Petr Doležal (Department of Condensed Matter Physics, Faculty of Mathematics and Physics, Charles University)

Description

Quantum Spin Liquid (QSL) is a ground state of condensed matter, which is characterized by the absence of magnetic order down to the lowest temperatures along with long-range entanglement of fluctuating spin excitations [1]. Such a state of matter can be promoted by magnetic frustration which prevents the magnetic moments from antiferromagnetic ordering. There are many lattices created by magnetic ions exhibiting magnetic frustration. One of them is the two-dimensional kagome lattice with a high degree of frustration consisting of corner-sharing equilateral triangles. Although the concept is simple, finding such compounds with paramagnetic ions on a regular kagome lattice is quite complicated. The mineral herbertsmithite was considered as a very promising compound, but here the kagome lattice contains impurity spins created by the partial mixing of Zn and Cu atoms within and between the kagome planes. As a consequence, the magnetic properties at low temperatures are dominated by these impurities. Here we present the study of a related compound to herbertsmithite having a slightly distorted kagome lattice, but without impurity spins.

Y-kapellasite is yttrium copper hydroxychloride with the chemical formula Y$_3$Cu$_9$(OH)$_{19}$Cl$_8$, crystallizing in the rhombohedral crystal structure $R-3$ (148) [2]. The compound is antiferromagnetic below $T_N = 2.2$ K [2]. An anomalous behavior was found in the temperature dependence of thermal expansion around $32$ K, measured by dilatometry [3]. This finding rises the question whether there is any structural transition, but the X-ray and neutron diffraction experiments were inconclusive. We present the study of lattice dynamics studied by infrared spectroscopy. The obtained results are compared with the ab initio calculations and suggest the lowering of crystal lattice symmetry. The main crystal modification is probably caused by H atoms.

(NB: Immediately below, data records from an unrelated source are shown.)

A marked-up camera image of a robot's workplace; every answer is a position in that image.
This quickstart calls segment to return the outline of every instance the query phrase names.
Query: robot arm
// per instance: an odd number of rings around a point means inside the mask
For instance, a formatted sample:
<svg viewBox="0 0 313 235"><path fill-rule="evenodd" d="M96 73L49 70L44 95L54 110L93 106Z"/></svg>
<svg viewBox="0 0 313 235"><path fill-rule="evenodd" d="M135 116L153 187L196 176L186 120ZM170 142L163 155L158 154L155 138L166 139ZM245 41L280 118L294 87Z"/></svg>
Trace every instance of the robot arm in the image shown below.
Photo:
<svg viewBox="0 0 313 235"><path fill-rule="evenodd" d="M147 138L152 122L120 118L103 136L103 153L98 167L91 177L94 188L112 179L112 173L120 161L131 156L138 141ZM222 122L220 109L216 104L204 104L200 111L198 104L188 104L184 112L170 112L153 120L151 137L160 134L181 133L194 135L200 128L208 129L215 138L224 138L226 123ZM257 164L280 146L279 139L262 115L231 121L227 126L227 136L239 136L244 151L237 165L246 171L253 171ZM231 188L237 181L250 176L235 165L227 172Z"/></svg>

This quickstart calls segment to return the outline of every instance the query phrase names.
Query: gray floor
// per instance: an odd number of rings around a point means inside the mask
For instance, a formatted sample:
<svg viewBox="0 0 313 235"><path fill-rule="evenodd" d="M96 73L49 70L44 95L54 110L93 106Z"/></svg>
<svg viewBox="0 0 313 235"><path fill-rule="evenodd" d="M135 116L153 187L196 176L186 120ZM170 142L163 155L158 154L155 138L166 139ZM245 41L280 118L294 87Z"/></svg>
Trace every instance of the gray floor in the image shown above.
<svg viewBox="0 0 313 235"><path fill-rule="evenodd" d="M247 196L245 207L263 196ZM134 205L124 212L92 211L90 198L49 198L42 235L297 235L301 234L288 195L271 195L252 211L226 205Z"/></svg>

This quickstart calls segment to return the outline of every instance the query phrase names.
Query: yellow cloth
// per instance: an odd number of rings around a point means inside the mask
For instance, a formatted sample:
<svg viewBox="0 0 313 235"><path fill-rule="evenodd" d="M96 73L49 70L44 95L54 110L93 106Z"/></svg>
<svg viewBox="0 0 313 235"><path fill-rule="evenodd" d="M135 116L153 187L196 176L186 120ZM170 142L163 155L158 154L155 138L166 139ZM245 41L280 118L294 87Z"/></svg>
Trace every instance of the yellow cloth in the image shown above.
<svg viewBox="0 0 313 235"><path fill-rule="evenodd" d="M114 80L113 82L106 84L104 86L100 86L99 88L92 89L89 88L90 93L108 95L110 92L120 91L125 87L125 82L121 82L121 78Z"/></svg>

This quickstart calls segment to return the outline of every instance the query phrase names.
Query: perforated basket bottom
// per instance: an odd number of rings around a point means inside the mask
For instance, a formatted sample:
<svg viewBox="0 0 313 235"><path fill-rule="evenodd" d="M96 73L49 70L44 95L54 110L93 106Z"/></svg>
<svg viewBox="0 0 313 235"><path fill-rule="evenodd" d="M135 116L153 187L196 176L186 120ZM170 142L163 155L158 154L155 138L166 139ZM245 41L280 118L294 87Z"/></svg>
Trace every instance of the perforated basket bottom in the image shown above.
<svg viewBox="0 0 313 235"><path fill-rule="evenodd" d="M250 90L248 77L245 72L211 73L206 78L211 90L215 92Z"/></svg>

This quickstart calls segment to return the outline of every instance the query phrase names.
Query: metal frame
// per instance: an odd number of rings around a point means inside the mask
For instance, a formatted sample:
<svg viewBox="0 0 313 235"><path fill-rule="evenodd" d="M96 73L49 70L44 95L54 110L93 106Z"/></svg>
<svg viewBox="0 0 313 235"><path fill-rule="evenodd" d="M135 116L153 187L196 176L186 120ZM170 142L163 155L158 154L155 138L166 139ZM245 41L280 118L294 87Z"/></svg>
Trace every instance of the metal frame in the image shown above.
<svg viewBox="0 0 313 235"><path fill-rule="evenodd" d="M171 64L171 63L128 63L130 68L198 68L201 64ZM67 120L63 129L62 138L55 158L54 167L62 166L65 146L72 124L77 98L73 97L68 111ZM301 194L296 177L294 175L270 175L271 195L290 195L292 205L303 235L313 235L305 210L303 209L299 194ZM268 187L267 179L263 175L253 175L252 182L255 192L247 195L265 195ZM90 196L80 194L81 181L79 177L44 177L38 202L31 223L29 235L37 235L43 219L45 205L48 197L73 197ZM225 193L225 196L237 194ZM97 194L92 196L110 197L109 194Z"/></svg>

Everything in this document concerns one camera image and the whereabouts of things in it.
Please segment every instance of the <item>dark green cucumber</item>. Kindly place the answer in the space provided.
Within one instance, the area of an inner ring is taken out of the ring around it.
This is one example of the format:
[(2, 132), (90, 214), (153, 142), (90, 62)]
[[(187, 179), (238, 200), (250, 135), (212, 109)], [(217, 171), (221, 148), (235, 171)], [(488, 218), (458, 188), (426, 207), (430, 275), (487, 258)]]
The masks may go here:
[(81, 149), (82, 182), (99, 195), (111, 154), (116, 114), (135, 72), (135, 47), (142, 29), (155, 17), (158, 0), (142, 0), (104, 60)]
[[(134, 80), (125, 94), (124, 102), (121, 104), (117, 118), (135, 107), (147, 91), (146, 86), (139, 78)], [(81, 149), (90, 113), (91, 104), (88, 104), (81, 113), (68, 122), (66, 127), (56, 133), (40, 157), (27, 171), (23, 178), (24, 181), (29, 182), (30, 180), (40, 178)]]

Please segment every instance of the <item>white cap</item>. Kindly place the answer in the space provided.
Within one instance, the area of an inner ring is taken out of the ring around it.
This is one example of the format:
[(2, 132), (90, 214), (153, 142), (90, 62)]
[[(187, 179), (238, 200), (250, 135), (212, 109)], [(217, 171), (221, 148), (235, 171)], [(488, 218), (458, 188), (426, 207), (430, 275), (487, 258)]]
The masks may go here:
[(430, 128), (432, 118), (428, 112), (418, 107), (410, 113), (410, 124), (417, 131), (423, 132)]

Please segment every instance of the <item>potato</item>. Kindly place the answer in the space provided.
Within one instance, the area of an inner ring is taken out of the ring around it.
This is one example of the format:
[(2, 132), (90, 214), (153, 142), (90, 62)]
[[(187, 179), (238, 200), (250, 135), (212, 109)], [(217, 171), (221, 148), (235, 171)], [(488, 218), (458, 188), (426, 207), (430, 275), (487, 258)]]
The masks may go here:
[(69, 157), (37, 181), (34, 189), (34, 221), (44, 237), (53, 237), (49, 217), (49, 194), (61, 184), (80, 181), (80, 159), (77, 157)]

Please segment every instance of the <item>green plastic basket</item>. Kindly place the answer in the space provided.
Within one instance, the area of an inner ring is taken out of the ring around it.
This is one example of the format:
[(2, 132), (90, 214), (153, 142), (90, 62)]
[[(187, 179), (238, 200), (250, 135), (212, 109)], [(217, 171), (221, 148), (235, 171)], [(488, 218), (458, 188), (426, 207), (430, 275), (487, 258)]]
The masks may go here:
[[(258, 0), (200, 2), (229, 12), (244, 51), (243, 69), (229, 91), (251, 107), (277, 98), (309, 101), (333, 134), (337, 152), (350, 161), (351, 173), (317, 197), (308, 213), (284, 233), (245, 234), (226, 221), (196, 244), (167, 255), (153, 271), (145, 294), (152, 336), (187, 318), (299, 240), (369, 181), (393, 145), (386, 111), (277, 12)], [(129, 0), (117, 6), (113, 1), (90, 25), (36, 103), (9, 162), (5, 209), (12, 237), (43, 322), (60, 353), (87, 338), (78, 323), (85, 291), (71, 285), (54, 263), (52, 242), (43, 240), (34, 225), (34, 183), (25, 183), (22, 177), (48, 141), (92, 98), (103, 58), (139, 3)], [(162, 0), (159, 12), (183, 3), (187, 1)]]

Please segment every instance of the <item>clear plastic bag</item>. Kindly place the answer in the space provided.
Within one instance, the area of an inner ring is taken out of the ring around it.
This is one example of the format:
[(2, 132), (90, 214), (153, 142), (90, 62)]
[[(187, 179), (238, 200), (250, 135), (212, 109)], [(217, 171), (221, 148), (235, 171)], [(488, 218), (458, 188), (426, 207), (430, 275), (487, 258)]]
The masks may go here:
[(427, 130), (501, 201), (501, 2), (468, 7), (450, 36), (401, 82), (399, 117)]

We also observed the softening of low-energy phonons, which can be a sign of enhanced magnetoelastic interactions.

Acknowledgements

This work was supported by the Czech Science Foundation - project GAČR 23-06810O.

References

[1] L. Balents, “Spin liquids in frustrated magnets,” Nature, vol. 464, no. 7286. Springer Science and Business Media LLC, pp. 199–208, Mar. 10, 2010. https://doi.org/10.1038/nature08917
[2] P. Puphal et al., “Kagome quantum spin systems in the atacamite family,” Physical Review Materials, vol. 2, no. 6. American Physical Society (APS), Jun. 29, 2018. https://doi.org/10.1103/physrevmaterials.2.063402
[3] D. Chatterjee et al., "From spin liquid to magnetic ordering in the anisotropic kagome Y-kapellasite Y3Cu9(OH)19Cl8: A single-crystal study," Physical Review B, vol. 107, no. 12. American Physical Society (APS), Mar. 28, 2023. https://doi.org/10.1103/physrevb.107.125156

Primary author

Petr Doležal (Department of Condensed Matter Physics, Faculty of Mathematics and Physics, Charles University)

Co-authors

Tobias Biesner (Physikalisches Institut, Universität Stuttgart) Ying Li (Goethe University Frankfurt, Xi'an Jiaotong University) Roy Mathew (Physikalisches Institut, Universität Stuttgart) Seulki Roh (Physikalisches Institut, Universität Stuttgart) Roser Valenti (Institut für Theoretische Physik, Goethe-Universität Frankfurt) Martin Dressel (Physikalisches Institut, Universität Stuttgart) Pascal Puphal (Max Planck Institute for Solid State Research, Stuttgart) Andrej Pustogow (Technische Universitat Wien)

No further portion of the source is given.